Beyaz Saray, 2025 Nobel Barış Ödülü’nün ABD Başkanı Donald Trump’a verilmemesine tepki göstererek, Nobel Komitesi’nin ‘barıştan çok siyaseti ön planda tuttuğunu’ öne sürdü. 2025 Nobel Barış Ödülü’nün Venezuelalı siyasetçi Maria Corina Machado’ya verilmesinin ardından, Beyaz Saray İletişim Direktörü Steven Cheung sosyal medya hesabından paylaşımda bulundu.

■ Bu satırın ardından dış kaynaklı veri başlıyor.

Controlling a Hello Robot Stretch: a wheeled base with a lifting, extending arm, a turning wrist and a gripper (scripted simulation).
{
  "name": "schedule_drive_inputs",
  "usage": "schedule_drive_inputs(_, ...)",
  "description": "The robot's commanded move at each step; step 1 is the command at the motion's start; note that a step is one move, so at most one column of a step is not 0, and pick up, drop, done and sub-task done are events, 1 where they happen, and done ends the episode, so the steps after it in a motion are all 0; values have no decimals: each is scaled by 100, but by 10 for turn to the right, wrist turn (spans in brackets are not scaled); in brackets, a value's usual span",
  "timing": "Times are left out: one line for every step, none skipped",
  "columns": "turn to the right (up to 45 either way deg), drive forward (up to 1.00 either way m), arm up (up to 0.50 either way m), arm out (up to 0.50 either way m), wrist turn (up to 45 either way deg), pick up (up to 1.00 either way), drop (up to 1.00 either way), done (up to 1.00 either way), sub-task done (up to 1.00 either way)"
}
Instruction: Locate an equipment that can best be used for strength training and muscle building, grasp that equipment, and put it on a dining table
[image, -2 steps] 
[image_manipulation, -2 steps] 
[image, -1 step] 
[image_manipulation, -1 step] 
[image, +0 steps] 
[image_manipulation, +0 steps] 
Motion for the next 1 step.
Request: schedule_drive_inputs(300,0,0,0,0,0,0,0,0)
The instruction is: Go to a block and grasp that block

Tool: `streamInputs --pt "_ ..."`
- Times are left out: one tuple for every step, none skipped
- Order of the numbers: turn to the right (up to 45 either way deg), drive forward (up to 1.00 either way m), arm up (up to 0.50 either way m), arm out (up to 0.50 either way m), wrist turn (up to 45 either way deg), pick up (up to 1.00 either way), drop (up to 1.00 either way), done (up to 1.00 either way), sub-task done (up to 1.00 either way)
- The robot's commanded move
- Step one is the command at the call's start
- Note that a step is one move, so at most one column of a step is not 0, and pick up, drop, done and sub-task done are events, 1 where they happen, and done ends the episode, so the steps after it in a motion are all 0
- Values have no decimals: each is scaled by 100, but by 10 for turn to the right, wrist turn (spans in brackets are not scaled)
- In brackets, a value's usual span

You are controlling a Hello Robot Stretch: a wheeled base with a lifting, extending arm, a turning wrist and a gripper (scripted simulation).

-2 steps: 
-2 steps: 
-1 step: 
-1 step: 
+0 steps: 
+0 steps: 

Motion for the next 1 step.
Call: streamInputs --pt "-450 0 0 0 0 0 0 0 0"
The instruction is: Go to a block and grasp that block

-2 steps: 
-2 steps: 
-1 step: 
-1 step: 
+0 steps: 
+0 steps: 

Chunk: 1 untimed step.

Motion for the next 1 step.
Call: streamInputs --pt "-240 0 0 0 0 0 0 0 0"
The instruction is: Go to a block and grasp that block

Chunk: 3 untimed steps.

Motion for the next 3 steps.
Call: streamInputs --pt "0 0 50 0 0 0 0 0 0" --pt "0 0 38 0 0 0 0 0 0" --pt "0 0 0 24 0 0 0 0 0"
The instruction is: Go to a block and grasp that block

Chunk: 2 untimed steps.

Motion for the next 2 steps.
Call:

Cheung, ‘Başkan Trump barış anlaşmaları yapmaya, savaşları sona erdirmeye ve hayatları kurtarmaya devam edecek. O insancıl bir ruha sahip ve onun gibi, sırf iradesiyle dağları yerinden oynatabilecek başka biri asla olmayacak. Nobel Komitesi, barıştan çok siyaseti ön planda tuttuğunu kanıtladı’ ifadelerini kullandı.

Bu tepki, Trump’ın başkanlık döneminde aldığı kararlar ve başlattığı girişimlerle barış ortamına katkıda bulunduğu iddiasıyla verildi. Özellikle Trump’ın İsrail ile Birleşik Arap Emirlikleri arasında barış anlaşması sağlama çabaları ve Kore Yarımadası’nda gerilimi düşürmeye yönelik adımları buna örnek olarak gösterilebilir.
Nobel Komitesi’nin kararı ve Beyaz Saray’ın tepkisi, uluslararası kamuoyunda tartışmalara yol açtı. Bazı kesimler, Nobel Komitesi’nin kararını siyasi bir tercih olarak değerlendirdi. Diğer yandan, Trump’ın politikalarına karşı olanlar, Beyaz Saray’ın tepkisini aşırı bir savunma olarak gördüler.
Bu olay, Nobel Barış Ödülü’nün siyasi bir araç olarak kullanılıp kullanılmadığı konusunda şüpheleri artırdı. Daha önceki yıllarda da benzer tartışmalar yaşandı. Örneğin, 2009 yılında Barack Obama’nın Nobel Barış Ödülü’ne lâyık görüldüğü dönemde de benzer eleştiriler dile getirildi.
Nobel Barış Ödülü’nün gelecekteki kazananları ve Beyaz Saray’ın tepkileri, küresel barış çabaları ve siyasi ilişkiler üzerinde etkili olacak gibi görünüyor.